<<<<
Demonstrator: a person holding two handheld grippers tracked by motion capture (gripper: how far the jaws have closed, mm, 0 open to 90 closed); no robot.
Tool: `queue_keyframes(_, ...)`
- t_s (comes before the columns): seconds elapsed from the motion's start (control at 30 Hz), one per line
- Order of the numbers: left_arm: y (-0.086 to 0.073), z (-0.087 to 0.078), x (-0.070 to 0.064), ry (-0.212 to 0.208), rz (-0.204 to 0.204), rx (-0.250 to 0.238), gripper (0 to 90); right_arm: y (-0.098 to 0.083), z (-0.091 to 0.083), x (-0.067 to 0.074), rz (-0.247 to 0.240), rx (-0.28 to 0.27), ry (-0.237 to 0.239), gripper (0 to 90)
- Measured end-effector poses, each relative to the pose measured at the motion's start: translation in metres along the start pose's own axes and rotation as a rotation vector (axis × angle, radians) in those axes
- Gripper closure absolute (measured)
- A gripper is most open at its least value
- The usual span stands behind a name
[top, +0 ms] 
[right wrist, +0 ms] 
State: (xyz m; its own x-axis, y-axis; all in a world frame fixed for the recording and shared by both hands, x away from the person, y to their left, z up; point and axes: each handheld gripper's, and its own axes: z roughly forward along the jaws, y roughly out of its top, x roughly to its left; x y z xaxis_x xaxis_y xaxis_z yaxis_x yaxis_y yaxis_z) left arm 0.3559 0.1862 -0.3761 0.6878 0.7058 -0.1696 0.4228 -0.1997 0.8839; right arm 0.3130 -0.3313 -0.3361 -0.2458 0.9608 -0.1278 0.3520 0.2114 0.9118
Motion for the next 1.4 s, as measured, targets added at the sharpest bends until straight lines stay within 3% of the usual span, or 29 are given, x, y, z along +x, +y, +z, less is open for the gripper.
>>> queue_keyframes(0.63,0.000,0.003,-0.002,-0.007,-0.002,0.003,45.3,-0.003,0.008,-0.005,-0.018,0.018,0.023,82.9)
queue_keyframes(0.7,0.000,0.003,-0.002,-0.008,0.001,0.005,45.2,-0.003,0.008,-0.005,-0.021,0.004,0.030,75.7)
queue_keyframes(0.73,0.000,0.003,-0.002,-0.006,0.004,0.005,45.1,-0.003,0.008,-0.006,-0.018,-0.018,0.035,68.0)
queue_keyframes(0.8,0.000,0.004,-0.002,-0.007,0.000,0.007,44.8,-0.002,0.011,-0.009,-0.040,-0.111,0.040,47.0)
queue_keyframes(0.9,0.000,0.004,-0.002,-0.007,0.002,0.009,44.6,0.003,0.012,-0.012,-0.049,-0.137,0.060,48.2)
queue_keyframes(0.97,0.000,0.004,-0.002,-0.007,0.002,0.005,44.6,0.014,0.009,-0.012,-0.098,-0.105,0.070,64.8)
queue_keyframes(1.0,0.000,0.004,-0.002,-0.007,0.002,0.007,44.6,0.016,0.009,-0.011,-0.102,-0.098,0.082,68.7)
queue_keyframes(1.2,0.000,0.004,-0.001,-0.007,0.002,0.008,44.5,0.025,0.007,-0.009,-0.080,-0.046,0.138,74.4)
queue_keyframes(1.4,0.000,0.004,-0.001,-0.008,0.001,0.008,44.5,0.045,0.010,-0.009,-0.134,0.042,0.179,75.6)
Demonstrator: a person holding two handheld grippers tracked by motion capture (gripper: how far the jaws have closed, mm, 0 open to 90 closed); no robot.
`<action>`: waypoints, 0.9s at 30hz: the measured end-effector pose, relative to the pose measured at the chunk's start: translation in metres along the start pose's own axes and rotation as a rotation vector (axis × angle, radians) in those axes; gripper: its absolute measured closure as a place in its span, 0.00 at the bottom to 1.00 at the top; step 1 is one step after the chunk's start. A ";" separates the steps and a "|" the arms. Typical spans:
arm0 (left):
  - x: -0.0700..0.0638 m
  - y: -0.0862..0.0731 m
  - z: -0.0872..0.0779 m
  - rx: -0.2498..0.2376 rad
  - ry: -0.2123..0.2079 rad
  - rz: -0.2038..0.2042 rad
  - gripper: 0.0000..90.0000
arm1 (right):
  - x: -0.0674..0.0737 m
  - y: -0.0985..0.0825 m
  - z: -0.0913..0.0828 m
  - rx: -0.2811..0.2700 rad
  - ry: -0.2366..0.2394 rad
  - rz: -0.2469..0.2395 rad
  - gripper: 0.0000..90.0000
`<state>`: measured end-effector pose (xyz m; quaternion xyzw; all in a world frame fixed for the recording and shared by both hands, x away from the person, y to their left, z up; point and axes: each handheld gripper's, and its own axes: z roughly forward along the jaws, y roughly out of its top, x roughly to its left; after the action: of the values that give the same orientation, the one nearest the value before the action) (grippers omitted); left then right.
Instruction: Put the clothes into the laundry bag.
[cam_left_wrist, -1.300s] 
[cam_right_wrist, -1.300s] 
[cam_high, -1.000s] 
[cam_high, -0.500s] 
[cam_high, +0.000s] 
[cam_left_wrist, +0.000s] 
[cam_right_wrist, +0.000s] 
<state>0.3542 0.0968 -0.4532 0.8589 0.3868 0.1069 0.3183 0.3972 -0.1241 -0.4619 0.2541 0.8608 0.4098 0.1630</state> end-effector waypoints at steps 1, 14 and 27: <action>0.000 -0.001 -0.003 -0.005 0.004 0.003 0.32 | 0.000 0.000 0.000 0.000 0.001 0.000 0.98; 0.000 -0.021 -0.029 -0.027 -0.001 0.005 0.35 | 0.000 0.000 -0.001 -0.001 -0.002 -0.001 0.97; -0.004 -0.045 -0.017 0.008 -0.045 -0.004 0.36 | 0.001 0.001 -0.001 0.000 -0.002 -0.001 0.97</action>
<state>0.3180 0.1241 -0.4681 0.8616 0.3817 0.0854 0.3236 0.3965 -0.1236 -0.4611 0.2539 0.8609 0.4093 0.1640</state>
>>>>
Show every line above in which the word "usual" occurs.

:: Solution for this problem ::
- The usual span stands behind a name
Motion for the next 1.4 s, as measured, targets added at the sharpest bends until straight lines stay within 3% of the usual span, or 29 are given, x, y, z along +x, +y, +z, less is open for the gripper.

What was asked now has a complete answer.